Locke Bryan
Locke Bryan. Photo by David Russell

How it Works: Helping the Body Help Itself

When Dr. Locke J. Bryan, an assistant professor in the Department of Medicine at the Medical College of Georgia and a physician with the Georgia Cancer Center, explains immunotherapy to his patients, he usually brings up something they’re likely to understand — the concept of the immune system fighting infections.

The thing about the immune system, he tells them, is that it can also be very good at fighting cancer.

To some extent, cancers know that and can actually turn off the immune system, preventing it from putting up a fight against the multiplying army of invaders. But when the immune system can be marshaled to join the fight, he says, it can be a powerful force.

The idea of enlisting the body’s immune system to battle cancer began back in the 1970s with the use of allogeneic stem cell transplants, which basically replace a patient’s immune system with that of a donor. Later, the use of monoclonal antibodies came, which are proteins that bind to cancer cells, attempting to turn on the cancer cell’s suicide system or shut down the cancer cell’s metabolism. Even more recently, little pieces of chemotherapy or radiation have been attached to the proteins so that when they bind to the cancer cell they can deliver the treatment at a cellular level.

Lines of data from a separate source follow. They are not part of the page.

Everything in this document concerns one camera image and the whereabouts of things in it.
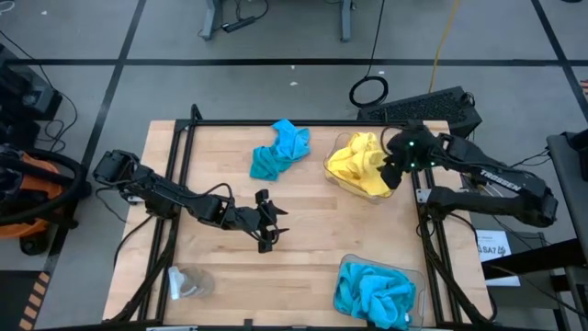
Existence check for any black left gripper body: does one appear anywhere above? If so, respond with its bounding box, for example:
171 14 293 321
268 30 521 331
228 206 272 241

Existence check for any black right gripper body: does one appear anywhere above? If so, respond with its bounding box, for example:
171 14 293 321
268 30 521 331
384 127 445 174

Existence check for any yellow microfiber towel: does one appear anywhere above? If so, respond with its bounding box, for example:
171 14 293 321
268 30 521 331
326 131 394 200

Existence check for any clear plastic basket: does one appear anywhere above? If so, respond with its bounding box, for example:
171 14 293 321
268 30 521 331
322 131 401 205
332 253 428 331

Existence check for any small clear plastic cup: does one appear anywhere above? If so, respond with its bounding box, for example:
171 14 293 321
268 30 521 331
167 265 216 302

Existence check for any white paper sign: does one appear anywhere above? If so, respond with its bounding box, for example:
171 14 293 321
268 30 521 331
475 228 521 287

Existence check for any gray table leg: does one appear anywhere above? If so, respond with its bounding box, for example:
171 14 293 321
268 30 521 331
198 0 223 41
338 0 356 43

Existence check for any black metal beam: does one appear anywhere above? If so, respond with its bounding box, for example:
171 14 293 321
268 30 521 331
481 237 588 282

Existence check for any black power strip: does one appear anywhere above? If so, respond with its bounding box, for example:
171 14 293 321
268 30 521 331
221 16 257 34

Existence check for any gray desk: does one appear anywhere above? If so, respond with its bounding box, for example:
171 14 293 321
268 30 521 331
545 130 588 277

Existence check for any orange shop vacuum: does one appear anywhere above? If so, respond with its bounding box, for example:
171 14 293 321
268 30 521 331
0 144 63 257

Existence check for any black hazard striped mat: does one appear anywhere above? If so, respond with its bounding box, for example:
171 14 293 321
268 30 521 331
0 269 51 331

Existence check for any black equipment case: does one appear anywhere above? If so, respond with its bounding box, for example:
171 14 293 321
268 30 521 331
0 43 63 148

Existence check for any black coiled cable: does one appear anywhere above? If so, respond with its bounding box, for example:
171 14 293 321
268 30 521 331
347 0 390 109

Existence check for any black aluminium table frame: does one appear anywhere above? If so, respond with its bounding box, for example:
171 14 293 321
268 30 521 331
103 103 500 331

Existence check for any yellow cable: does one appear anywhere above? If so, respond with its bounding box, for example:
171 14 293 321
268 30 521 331
427 0 462 94

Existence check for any black vacuum hose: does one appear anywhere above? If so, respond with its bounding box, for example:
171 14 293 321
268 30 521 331
0 145 93 226

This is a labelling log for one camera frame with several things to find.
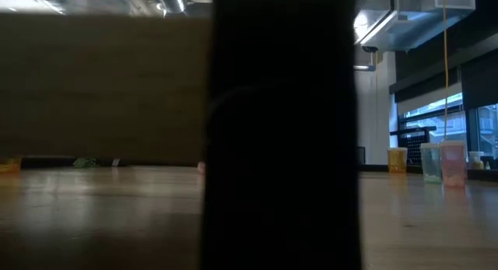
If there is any black aluminium table frame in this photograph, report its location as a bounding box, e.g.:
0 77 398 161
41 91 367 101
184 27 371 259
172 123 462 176
21 156 498 182

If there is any yellow hanging cord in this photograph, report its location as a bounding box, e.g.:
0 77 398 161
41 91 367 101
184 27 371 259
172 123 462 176
442 0 450 142

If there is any clear pink plastic cup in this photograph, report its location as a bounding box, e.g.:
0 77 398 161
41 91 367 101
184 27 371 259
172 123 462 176
439 140 468 188

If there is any large orange medicine bottle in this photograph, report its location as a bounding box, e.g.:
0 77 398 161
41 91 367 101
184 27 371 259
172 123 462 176
0 156 23 174

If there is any clear teal plastic cup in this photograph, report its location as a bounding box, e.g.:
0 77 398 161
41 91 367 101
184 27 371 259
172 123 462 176
419 142 444 184

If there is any black perforated cart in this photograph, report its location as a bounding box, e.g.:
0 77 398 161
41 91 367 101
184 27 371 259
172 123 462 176
390 125 437 167

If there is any rectangular silver ceiling duct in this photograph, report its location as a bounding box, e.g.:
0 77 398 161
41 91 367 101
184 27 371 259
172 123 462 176
352 0 476 53

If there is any small potted green plant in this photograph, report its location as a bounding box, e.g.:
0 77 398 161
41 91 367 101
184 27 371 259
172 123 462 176
72 156 98 169

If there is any large window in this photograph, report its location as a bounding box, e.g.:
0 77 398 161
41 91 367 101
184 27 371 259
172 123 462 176
396 91 498 159

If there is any white background bottle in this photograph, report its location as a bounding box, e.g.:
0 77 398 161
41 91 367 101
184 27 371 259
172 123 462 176
468 150 486 170

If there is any black window blind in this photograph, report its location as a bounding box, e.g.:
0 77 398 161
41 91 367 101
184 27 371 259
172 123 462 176
461 63 498 110

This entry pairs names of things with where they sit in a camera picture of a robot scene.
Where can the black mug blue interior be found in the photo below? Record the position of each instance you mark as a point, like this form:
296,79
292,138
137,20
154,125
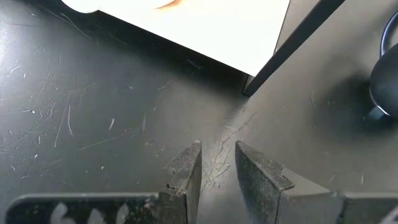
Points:
387,81

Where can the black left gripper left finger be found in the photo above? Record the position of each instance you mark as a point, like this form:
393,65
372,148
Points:
183,193

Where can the black upright bar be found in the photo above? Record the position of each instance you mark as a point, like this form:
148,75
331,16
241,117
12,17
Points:
289,43

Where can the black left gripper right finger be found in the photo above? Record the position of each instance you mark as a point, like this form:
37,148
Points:
261,199

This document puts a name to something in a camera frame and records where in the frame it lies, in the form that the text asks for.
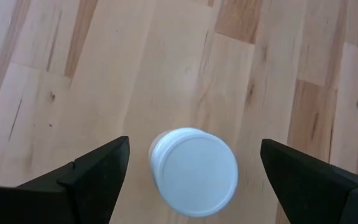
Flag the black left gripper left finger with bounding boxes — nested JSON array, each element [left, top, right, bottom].
[[0, 135, 131, 224]]

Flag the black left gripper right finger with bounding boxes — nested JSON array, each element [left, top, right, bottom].
[[260, 138, 358, 224]]

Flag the white pill bottle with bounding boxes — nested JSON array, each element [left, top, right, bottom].
[[148, 126, 239, 218]]

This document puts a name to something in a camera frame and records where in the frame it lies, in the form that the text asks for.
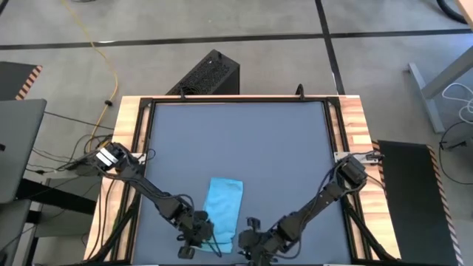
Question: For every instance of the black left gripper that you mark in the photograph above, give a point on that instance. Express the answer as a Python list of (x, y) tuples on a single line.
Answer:
[(196, 232)]

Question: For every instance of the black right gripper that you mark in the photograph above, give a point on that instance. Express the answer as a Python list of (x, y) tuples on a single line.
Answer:
[(264, 242)]

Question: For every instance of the teal knitted towel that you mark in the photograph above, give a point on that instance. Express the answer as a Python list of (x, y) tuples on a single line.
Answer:
[(223, 210)]

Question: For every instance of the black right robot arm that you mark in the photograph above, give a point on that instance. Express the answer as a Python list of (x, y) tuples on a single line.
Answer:
[(321, 199)]

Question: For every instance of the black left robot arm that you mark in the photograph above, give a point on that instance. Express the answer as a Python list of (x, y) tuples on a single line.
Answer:
[(148, 188)]

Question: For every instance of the black desk beam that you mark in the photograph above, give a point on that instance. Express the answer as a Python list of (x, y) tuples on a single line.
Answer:
[(55, 196)]

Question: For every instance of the black computer tower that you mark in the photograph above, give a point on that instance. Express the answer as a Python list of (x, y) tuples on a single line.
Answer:
[(207, 75)]

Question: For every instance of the black mat striped edge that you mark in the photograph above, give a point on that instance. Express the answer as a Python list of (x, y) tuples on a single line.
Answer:
[(410, 203), (15, 79)]

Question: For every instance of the grey metal table leg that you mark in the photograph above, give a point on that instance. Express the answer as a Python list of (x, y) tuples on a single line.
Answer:
[(425, 96)]

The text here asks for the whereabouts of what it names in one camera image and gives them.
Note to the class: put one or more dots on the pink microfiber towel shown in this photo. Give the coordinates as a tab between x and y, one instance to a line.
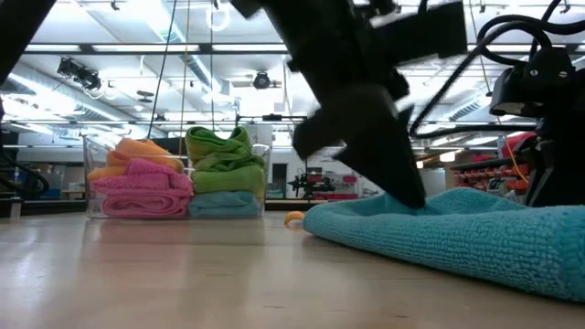
146	178
144	206

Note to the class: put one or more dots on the black ceiling device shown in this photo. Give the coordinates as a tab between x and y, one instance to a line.
261	80
80	74

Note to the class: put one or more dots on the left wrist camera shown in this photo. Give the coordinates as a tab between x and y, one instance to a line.
425	29

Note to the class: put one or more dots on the black distant robot arm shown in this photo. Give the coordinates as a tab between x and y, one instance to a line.
311	184

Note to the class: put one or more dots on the orange microfiber towel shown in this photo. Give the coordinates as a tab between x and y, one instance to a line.
294	217
137	150

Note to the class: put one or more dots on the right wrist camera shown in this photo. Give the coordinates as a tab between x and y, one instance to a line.
535	82

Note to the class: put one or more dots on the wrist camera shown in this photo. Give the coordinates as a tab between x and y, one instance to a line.
535	82
425	29

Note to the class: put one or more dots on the red object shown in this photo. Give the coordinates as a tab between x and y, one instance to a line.
518	141

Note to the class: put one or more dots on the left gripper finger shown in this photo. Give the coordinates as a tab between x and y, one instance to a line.
375	137
411	173

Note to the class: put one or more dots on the blue microfiber towel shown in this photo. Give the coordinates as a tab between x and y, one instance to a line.
224	204
457	237

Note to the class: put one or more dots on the clear plastic bin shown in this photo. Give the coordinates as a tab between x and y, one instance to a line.
91	183

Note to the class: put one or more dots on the black overhead crossbar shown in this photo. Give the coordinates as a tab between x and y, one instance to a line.
137	47

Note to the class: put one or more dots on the shelf with red bins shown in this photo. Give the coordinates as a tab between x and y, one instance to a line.
493	176

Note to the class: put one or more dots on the white pillar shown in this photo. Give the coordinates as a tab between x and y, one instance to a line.
265	134

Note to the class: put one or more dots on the black monitor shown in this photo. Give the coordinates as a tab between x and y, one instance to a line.
171	144

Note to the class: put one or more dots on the red and white shelf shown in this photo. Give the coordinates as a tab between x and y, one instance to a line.
345	180

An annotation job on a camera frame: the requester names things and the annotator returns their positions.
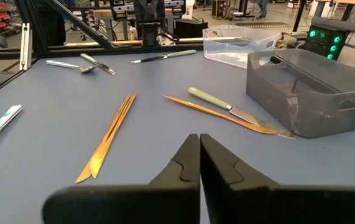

Bryan is researching how adding an immunotherapy drug to an existing regimen of chemotherapy can affect treatment outcomes in Hodgkin lymphoma patients who have relapsed or failed to respond to initial treatment.

Typically, Hodgkin lymphoma is a responsive disease with very good outcomes. The small minority of patients who relapse or don’t respond well to the treatment undergo a relatively standard course of therapy: a short course of chemotherapy (typically a combination chemotherapy known as ICE) to get into remission, followed by an autologous stem cell transplant, which is a transplant using the patient’s own cells. To achieve this, physicians harvest the stem cells, give a megadose of chemotherapy which takes out the bone marrow and immune system, then restart the system by returning the harvested cells. If patients fail treatment following an autologous stem cell transplant, the standard therapy later includes a class of immunotherapy called checkpoint inhibitors, which includes the drug pembrolizumab.

Currently, Bryan is investigating whether adding pembrolizumab to ICE combination chemotherapy improves treatment outcomes.

“What we’re expecting to show is that people get into a better remission and that will translate into a better benefit from the transplant and a better chance of the disease never coming back,” Bryan says.

If this early-phase clinical trial proves effective, the use of checkpoint inhibitors could be moved up in the treatment order.

“It moves a drug that people wouldn’t normally see for a while to the front so that hopefully we can eliminate people from having disease relapse and needing more therapy down the road,” Bryan says.

According to Bryan, it’s the kind of research Augusta University is known for, giving Georgia Cancer Center patients the absolute latest in treatment options.

“I think the novel thing we have here is that the institution has been looking at immunotherapy and the role of the immune system in cancer for a long time,” he says. “It’s certainly the hot trend and really the direction that treatment is headed across the country and across the world.”